Write out all the entries below without any change.
━━━━━ Material for the task
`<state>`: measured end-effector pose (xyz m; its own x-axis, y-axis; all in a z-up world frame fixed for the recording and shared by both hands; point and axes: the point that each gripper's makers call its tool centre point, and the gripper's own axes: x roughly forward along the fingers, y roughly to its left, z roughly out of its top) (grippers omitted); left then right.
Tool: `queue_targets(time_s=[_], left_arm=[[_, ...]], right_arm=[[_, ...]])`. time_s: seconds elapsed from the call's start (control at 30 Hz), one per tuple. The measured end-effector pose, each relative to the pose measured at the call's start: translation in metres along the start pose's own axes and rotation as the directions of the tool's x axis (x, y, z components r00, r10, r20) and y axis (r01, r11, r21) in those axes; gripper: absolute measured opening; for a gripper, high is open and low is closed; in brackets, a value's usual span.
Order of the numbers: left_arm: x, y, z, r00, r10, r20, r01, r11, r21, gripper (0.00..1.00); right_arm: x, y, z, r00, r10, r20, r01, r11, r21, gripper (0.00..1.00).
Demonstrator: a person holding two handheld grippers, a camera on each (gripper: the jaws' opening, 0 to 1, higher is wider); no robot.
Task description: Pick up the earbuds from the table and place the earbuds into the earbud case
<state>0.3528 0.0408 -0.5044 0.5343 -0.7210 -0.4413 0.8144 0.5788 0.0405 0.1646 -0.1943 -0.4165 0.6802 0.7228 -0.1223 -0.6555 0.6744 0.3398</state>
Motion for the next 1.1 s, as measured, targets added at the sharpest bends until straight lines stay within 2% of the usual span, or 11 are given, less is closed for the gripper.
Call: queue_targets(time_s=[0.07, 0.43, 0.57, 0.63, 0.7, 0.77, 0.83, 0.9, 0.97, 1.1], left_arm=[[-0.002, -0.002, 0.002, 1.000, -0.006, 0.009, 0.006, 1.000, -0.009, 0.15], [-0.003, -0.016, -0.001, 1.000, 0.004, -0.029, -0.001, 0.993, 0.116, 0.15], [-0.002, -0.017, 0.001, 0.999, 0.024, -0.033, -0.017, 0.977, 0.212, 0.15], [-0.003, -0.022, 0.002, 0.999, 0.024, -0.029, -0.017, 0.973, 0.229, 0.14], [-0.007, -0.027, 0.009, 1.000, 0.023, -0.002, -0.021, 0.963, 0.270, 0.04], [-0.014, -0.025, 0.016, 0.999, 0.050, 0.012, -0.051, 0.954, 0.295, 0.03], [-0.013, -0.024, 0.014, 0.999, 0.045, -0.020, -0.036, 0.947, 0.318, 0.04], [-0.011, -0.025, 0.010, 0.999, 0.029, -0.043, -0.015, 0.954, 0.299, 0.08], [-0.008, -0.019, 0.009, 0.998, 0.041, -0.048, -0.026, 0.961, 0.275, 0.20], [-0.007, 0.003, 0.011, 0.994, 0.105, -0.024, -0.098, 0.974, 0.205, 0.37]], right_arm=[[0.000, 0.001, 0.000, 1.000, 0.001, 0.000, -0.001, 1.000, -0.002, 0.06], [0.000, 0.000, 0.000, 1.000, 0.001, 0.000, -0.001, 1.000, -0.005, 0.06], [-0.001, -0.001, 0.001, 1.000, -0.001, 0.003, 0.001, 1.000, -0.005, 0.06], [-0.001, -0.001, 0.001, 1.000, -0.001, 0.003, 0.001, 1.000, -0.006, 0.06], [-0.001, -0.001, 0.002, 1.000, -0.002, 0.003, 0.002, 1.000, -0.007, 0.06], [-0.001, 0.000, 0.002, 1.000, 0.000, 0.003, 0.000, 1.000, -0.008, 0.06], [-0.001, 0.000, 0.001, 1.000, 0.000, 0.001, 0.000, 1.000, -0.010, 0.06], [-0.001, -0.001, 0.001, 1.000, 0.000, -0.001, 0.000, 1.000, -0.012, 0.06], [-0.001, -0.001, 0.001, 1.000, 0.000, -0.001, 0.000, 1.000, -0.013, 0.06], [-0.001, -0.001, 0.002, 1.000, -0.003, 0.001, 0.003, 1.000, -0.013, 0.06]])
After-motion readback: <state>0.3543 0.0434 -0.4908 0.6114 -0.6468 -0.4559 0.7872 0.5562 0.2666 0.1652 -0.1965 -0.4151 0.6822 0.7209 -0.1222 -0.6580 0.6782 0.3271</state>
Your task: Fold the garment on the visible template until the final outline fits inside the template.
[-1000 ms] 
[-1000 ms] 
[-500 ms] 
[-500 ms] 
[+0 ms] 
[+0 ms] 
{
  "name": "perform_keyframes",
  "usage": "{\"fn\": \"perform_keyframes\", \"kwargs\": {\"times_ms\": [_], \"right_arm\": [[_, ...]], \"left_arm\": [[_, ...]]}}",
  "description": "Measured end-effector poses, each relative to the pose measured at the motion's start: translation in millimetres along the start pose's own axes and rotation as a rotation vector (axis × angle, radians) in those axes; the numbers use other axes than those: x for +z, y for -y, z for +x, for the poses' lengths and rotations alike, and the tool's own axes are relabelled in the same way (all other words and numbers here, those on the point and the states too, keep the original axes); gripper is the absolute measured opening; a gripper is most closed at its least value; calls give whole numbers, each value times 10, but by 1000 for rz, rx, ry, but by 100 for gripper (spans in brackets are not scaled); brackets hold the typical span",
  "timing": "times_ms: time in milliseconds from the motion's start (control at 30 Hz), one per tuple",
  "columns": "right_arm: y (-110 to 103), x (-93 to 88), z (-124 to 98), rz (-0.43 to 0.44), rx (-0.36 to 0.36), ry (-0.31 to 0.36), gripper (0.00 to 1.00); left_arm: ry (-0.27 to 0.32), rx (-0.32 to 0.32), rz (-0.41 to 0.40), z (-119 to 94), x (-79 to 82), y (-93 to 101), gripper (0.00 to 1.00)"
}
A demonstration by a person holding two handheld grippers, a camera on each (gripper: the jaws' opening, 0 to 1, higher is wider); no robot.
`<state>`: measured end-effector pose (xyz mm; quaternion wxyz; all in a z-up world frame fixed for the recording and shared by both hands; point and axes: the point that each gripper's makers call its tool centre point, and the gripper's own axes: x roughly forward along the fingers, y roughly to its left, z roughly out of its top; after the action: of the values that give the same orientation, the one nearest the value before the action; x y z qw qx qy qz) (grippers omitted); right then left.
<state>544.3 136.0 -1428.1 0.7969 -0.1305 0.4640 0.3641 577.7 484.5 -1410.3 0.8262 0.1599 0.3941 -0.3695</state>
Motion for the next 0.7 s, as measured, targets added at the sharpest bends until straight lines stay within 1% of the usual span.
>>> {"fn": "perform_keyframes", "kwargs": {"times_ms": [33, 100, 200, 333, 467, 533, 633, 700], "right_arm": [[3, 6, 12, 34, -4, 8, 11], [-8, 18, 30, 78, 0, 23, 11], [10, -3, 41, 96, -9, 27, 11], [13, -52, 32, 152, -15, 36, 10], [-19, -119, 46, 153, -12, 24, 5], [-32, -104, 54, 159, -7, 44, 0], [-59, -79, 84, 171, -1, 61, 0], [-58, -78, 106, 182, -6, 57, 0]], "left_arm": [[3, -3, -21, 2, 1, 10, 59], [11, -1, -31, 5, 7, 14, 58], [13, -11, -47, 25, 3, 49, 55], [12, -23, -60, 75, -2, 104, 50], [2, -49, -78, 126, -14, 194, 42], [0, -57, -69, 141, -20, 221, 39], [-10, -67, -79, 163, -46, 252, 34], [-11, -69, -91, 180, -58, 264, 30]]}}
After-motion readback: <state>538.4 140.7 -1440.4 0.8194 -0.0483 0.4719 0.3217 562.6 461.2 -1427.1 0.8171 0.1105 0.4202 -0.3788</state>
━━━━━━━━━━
_Output of the task_.
`<state>`: measured end-effector pose (xyz m; its own x-axis, y-axis; all in a z-up world frame fixed for the recording and shared by both hands; point and axes: the point that each gripper's makers call its tool centre point, and the gripper's own axes: x roughly forward along the fingers, y roughly to its left, z roughly out of its top) (grippers omitted); left then right.
Tool: `queue_targets(time_s=[_], left_arm=[[_, ...]], right_arm=[[_, ...]])`. time_s: seconds elapsed from the call's start (control at 30 Hz), one per tuple. The measured end-effector pose, each relative to the pose measured at the call's start: translation in metres along the start pose's own axes and rotation as the directions of the tool's x axis (x, y, z components r00, r10, r20) and y axis (r01, r11, r21) in those axes; gripper: absolute measured opening; for a gripper, high is open and low is closed; in brackets, a value's usual span.
Order of the numbers: left_arm: x, y, z, r00, r10, r20, r01, r11, r21, gripper (0.00..1.00); right_arm: x, y, z, r00, r10, r20, r01, r11, r21, gripper (0.00..1.00).
Demonstrator: a person holding two handheld grippers, a camera on each (gripper: the jaws' opening, 0 to 1, higher is wider); no robot.
Task description: Pick up the earbuds from the table and place the earbuds into the earbud case
<state>0.3528 0.0408 -0.5044 0.5343 -0.7210 -0.4413 0.8144 0.5788 0.0405 0.1646 -0.1943 -0.4165 0.6802 0.7228 -0.1223 -0.6555 0.6744 0.3398</state>
Motion for the next 1.1 s, as measured, targets added at the sharpest bends until straight lines stay within 2% of the usual span, or 11 are given, less is closed for the gripper.
Call: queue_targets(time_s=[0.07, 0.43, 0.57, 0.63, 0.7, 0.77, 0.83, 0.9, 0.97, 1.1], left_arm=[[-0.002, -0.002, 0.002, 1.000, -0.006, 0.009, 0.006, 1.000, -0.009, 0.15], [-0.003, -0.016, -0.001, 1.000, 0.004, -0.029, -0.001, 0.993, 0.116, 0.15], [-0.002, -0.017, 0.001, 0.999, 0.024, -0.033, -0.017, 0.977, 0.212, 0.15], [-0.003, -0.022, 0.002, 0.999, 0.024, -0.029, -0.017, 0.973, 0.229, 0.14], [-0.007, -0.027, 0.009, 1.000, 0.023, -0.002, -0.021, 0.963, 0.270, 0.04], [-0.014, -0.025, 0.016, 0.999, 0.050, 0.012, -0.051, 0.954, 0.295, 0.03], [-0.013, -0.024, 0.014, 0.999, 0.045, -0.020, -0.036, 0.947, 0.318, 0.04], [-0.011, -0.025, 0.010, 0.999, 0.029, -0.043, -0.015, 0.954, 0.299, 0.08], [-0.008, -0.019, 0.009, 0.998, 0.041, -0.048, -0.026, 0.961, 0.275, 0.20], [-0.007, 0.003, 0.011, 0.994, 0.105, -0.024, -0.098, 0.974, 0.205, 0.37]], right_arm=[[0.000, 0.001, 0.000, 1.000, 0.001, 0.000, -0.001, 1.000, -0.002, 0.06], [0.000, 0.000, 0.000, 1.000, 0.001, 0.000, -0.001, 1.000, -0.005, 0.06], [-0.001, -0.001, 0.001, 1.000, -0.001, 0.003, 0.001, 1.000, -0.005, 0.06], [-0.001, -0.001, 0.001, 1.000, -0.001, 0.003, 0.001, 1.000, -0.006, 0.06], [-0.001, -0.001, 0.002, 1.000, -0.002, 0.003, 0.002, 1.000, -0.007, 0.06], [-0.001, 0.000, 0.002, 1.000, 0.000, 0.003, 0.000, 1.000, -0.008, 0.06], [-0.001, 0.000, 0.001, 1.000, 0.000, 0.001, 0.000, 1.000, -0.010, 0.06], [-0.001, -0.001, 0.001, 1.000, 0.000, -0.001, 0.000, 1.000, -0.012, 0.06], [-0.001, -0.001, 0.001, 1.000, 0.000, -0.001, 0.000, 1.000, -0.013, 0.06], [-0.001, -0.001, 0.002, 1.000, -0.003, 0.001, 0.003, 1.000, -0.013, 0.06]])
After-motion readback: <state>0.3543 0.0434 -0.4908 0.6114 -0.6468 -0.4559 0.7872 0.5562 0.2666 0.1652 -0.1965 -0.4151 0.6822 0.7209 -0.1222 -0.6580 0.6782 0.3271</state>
Your task: Fold the garment on the visible template until the final outline fits inside the template.
[-1000 ms] 
[-1000 ms] 
[-500 ms] 
[-500 ms] 
[+0 ms] 
[+0 ms] 
{
  "name": "perform_keyframes",
  "usage": "{\"fn\": \"perform_keyframes\", \"kwargs\": {\"times_ms\": [_], \"right_arm\": [[_, ...]], \"left_arm\": [[_, ...]]}}",
  "description": "Measured end-effector poses, each relative to the pose measured at the motion's start: translation in millimetres along the start pose's own axes and rotation as a rotation vector (axis × angle, radians) in those axes; the numbers use other axes than those: x for +z, y for -y, z for +x, for the poses' lengths and rotations alike, and the tool's own axes are relabelled in the same way (all other words and numbers here, those on the point and the states too, keep the original axes); gripper is the absolute measured opening; a gripper is most closed at its least value; calls give whole numbers, each value times 10, but by 1000 for rz, rx, ry, but by 100 for gripper (spans in brackets are not scaled); brackets hold the typical span",
  "timing": "times_ms: time in milliseconds from the motion's start (control at 30 Hz), one per tuple",
  "columns": "right_arm: y (-110 to 103), x (-93 to 88), z (-124 to 98), rz (-0.43 to 0.44), rx (-0.36 to 0.36), ry (-0.31 to 0.36), gripper (0.00 to 1.00); left_arm: ry (-0.27 to 0.32), rx (-0.32 to 0.32), rz (-0.41 to 0.40), z (-119 to 94), x (-79 to 82), y (-93 to 101), gripper (0.00 to 1.00)"
}
A demonstration by a person holding two handheld grippers, a camera on each (gripper: the jaws' opening, 0 to 1, higher is wider); no robot.
`<state>`: measured end-effector pose (xyz mm; quaternion wxyz; all in a z-up world frame fixed for the recording and shared by both hands; point and axes: the point that each gripper's makers call its tool centre point, and the gripper's own axes: x roughly forward along the fingers, y roughly to its left, z roughly out of its top; after the action: of the values that give the same orientation, the one nearest the value before the action; x y z qw qx qy qz) (grippers omitted); right then left.
<state>544.3 136.0 -1428.1 0.7969 -0.1305 0.4640 0.3641 577.7 484.5 -1410.3 0.8262 0.1599 0.3941 -0.3695</state>
Motion for the next 0.7 s, as measured, targets added at the sharpest bends until straight lines stay within 1% of the usual span.
>>> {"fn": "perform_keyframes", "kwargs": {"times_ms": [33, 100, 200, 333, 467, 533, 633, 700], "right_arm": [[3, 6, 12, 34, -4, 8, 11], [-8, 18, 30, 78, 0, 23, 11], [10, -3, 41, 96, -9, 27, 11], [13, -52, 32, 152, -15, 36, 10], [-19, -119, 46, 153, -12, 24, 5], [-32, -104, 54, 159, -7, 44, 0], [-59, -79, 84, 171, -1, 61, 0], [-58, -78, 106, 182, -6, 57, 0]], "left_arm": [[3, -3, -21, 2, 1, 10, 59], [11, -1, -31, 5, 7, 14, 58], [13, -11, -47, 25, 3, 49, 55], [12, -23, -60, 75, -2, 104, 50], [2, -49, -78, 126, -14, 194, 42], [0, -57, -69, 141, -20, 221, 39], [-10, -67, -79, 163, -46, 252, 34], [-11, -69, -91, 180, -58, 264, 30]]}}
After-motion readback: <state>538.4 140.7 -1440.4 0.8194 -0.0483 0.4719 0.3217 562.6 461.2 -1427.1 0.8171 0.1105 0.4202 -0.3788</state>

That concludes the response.